> [TASK INSTRUCTIONS]: Look through the material below and give the number of lines holding "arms", with no other words.

> [RECORDS PROVIDED]:
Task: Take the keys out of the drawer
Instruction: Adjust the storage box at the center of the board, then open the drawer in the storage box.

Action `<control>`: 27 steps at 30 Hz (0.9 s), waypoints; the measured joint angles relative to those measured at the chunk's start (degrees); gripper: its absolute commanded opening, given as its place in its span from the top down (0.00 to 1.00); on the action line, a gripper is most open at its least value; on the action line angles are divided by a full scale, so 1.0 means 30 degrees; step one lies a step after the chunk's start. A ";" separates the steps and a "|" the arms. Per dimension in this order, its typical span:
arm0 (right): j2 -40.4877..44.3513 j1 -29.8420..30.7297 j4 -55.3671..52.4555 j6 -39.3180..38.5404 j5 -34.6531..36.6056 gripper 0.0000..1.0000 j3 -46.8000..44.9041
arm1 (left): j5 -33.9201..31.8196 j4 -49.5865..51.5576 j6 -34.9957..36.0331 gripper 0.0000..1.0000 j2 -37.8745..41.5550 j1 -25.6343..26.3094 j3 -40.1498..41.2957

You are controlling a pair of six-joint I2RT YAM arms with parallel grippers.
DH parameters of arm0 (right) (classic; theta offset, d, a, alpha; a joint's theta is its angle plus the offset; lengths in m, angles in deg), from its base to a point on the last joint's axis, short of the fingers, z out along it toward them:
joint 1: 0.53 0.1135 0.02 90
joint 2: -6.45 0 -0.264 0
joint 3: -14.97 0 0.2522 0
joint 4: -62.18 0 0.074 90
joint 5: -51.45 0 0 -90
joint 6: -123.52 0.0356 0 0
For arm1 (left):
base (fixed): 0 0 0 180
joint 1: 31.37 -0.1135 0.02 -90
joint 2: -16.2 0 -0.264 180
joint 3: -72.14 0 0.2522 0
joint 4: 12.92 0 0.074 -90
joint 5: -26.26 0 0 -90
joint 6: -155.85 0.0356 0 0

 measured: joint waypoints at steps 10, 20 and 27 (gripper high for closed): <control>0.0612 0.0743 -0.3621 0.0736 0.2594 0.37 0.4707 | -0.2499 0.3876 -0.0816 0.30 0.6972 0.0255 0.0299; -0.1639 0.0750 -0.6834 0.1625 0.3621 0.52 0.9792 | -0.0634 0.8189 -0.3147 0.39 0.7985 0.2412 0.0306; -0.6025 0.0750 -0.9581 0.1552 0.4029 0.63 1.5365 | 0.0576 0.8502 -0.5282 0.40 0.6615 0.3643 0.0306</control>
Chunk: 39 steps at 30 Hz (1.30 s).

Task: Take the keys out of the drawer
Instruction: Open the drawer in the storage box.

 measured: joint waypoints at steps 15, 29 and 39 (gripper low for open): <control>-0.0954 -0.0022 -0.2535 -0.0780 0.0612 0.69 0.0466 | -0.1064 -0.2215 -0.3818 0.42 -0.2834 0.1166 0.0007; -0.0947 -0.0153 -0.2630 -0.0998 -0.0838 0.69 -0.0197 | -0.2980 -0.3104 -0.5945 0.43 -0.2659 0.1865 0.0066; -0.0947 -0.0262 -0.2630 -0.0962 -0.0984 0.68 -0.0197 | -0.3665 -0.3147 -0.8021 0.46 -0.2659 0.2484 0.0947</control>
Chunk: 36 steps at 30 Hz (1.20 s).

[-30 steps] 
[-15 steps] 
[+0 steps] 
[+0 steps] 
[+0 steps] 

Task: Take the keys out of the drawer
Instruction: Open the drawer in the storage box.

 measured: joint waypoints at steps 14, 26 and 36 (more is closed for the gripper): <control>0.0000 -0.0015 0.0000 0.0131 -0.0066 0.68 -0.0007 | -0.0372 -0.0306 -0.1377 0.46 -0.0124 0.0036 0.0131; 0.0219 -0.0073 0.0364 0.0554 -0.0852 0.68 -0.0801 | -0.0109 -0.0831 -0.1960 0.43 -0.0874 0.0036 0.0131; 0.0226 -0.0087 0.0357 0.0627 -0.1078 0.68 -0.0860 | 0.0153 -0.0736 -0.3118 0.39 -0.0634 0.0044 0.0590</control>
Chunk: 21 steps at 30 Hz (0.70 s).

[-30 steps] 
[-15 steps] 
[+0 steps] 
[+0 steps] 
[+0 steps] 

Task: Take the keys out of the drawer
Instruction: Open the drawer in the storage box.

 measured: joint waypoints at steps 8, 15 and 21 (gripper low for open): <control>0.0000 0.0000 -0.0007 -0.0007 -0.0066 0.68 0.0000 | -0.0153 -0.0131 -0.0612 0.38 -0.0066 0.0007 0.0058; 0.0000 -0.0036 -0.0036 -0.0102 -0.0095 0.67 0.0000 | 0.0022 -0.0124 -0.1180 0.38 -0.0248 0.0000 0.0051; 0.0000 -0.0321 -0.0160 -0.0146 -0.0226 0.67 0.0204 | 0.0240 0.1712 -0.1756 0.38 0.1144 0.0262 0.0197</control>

> [THE ANSWER]: 2